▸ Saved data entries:
****************
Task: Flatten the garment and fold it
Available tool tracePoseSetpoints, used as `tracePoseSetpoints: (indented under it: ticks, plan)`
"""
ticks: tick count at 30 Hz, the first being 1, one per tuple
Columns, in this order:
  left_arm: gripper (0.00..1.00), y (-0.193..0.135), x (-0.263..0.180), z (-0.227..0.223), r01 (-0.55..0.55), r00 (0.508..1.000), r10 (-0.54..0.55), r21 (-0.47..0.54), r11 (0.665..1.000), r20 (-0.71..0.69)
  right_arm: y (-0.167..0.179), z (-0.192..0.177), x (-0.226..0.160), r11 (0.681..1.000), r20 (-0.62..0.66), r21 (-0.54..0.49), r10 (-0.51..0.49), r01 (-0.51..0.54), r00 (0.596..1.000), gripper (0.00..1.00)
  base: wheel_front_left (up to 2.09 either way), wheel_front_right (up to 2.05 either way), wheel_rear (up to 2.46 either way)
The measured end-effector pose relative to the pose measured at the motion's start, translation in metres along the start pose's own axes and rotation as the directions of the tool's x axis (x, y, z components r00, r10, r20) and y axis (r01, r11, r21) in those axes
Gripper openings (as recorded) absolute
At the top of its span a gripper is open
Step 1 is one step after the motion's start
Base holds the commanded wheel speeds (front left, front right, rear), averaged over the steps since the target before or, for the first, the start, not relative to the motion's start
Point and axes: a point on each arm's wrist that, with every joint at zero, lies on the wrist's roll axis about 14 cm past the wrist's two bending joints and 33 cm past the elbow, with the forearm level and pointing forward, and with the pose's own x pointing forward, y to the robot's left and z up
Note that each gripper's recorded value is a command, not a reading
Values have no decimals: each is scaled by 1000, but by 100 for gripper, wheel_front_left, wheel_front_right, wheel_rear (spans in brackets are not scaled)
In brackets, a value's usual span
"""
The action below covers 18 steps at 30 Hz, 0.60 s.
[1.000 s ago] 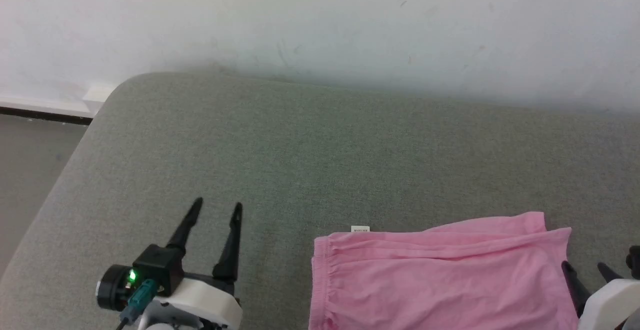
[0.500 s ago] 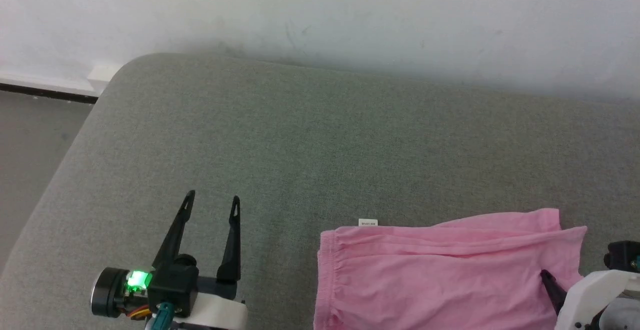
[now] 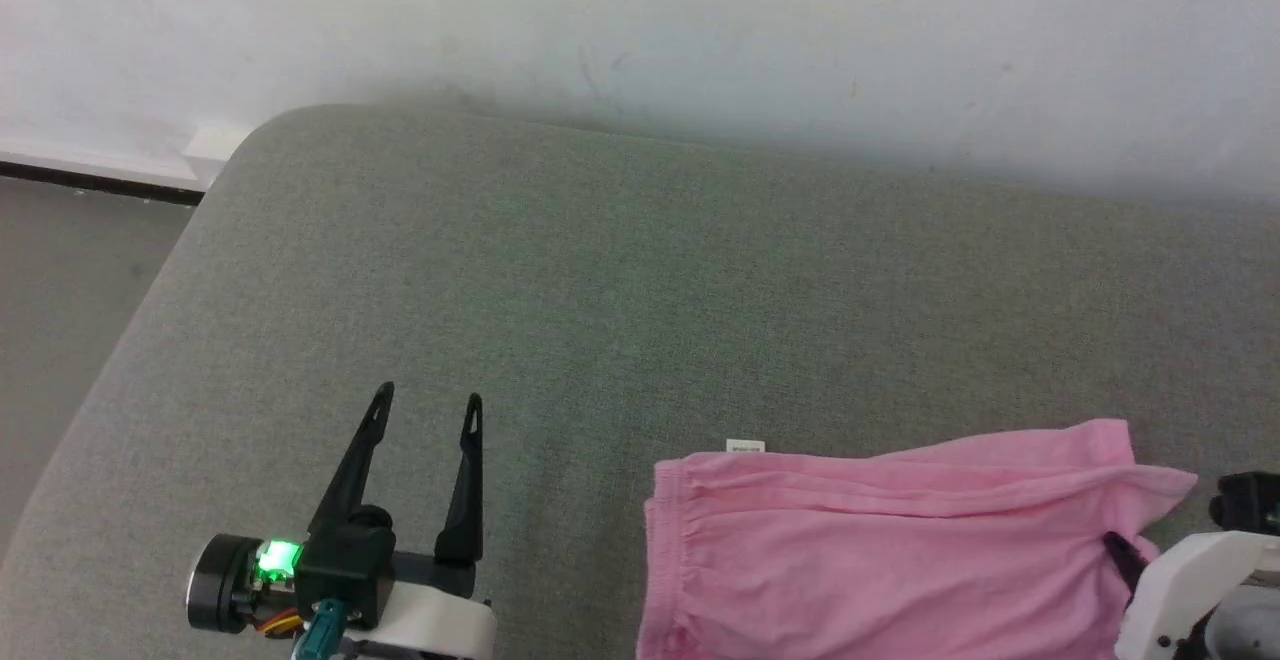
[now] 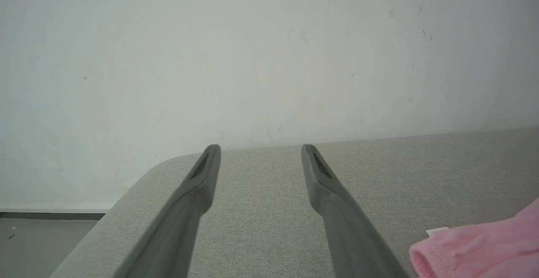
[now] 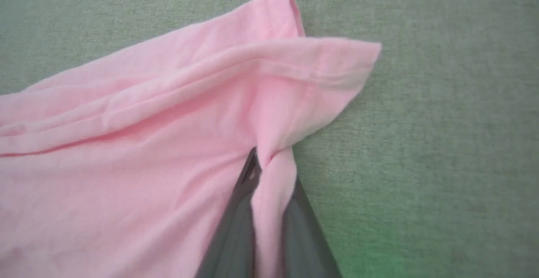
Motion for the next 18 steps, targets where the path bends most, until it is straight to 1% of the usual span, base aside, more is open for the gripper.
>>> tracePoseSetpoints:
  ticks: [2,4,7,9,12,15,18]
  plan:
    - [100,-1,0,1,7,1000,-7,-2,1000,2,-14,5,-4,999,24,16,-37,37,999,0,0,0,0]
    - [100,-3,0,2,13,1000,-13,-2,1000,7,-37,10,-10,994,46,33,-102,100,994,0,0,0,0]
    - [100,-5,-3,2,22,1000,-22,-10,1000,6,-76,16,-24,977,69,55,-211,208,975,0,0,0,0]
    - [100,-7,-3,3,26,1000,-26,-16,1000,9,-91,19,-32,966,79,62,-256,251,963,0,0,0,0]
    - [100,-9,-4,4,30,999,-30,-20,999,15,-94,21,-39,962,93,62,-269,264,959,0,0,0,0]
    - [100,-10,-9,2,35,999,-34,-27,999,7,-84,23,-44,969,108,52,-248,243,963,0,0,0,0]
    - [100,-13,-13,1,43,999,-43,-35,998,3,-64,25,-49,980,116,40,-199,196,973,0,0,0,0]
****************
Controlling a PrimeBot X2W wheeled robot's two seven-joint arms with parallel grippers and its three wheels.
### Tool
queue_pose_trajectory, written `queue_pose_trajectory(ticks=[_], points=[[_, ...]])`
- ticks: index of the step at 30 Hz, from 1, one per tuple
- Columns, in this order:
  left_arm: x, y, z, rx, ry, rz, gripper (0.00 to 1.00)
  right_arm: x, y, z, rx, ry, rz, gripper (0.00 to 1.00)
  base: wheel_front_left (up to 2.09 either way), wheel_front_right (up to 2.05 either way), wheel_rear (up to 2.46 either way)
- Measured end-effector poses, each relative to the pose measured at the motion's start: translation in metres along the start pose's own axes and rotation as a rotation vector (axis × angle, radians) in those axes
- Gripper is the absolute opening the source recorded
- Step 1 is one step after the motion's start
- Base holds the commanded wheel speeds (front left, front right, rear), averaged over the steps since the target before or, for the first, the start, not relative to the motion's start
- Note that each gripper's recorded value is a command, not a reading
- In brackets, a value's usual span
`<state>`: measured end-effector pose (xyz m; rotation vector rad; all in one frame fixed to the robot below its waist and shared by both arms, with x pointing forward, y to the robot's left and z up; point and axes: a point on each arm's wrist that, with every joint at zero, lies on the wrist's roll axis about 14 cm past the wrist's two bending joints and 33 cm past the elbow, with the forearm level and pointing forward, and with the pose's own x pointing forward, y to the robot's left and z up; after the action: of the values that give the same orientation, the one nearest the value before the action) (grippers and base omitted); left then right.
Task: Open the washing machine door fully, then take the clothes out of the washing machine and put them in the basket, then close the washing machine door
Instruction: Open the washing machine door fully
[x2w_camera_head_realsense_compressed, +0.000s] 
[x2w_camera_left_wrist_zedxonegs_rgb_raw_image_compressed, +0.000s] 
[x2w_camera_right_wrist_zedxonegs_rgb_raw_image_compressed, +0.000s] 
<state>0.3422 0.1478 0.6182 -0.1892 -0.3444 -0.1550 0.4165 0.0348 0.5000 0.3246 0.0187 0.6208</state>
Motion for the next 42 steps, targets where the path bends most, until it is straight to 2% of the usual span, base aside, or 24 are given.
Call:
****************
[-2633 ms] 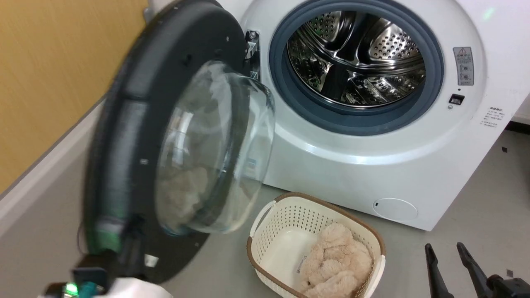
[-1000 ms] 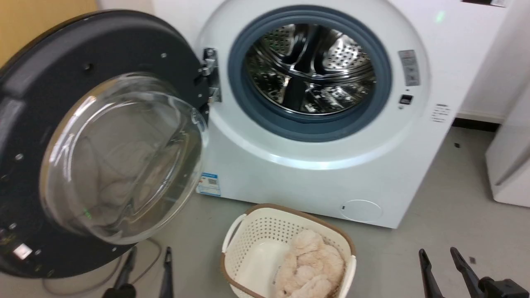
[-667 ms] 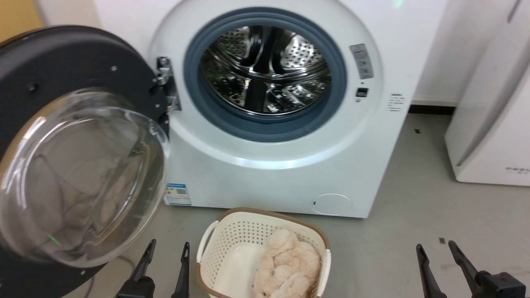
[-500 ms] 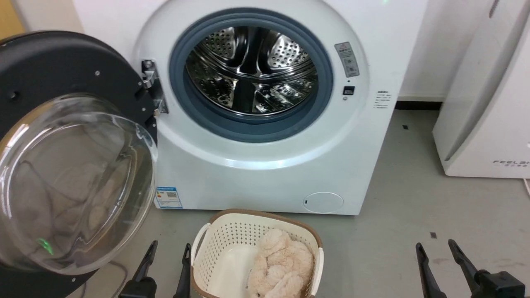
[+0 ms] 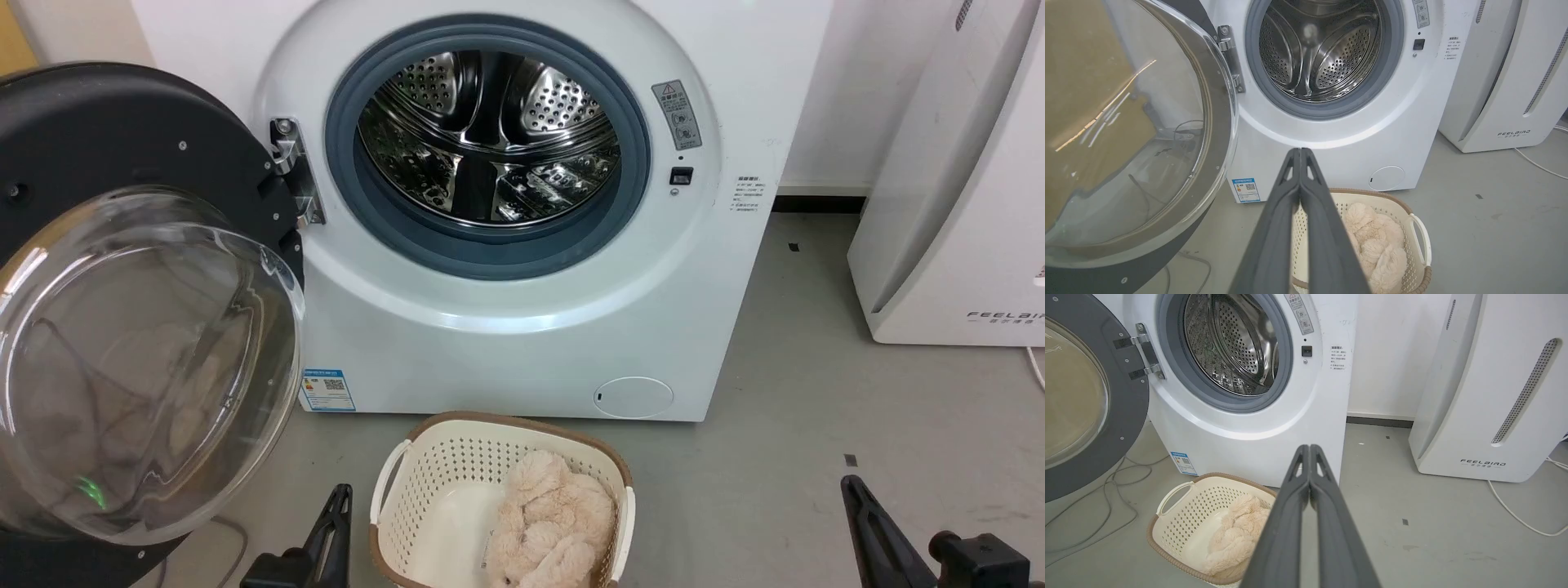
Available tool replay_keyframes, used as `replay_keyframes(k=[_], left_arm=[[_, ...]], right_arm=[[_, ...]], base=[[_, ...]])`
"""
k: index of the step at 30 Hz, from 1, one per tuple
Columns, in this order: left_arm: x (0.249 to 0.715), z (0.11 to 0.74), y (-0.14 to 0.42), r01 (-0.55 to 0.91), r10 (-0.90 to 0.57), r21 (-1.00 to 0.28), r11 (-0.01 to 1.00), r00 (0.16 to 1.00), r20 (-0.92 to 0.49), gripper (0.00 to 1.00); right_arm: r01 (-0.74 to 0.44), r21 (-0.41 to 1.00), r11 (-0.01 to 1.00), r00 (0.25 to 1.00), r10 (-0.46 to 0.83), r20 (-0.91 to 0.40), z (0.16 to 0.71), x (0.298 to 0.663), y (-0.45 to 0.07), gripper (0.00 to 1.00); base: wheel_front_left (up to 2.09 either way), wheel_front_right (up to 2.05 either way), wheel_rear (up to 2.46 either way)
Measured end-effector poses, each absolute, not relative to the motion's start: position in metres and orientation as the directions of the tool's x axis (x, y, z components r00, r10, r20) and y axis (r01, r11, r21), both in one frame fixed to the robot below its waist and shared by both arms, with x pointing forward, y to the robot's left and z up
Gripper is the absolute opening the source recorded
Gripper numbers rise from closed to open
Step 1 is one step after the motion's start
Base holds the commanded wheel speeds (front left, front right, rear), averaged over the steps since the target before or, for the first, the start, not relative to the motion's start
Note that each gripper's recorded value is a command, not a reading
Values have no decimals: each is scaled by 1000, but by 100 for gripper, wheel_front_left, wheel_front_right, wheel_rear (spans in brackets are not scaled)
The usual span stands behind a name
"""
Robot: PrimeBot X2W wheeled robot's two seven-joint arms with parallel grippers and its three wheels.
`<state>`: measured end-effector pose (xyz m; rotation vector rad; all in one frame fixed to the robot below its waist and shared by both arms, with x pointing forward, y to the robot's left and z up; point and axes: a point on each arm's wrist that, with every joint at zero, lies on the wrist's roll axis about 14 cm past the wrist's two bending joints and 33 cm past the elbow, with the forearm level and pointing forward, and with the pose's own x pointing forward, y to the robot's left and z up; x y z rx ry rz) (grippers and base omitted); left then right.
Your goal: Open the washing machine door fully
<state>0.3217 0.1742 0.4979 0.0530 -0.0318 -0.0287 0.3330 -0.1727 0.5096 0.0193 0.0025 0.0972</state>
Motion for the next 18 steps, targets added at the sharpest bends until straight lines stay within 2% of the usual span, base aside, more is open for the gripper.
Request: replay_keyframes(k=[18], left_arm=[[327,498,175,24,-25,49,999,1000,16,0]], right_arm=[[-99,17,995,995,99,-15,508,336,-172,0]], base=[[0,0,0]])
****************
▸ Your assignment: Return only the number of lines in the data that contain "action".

▸ Answer below: 2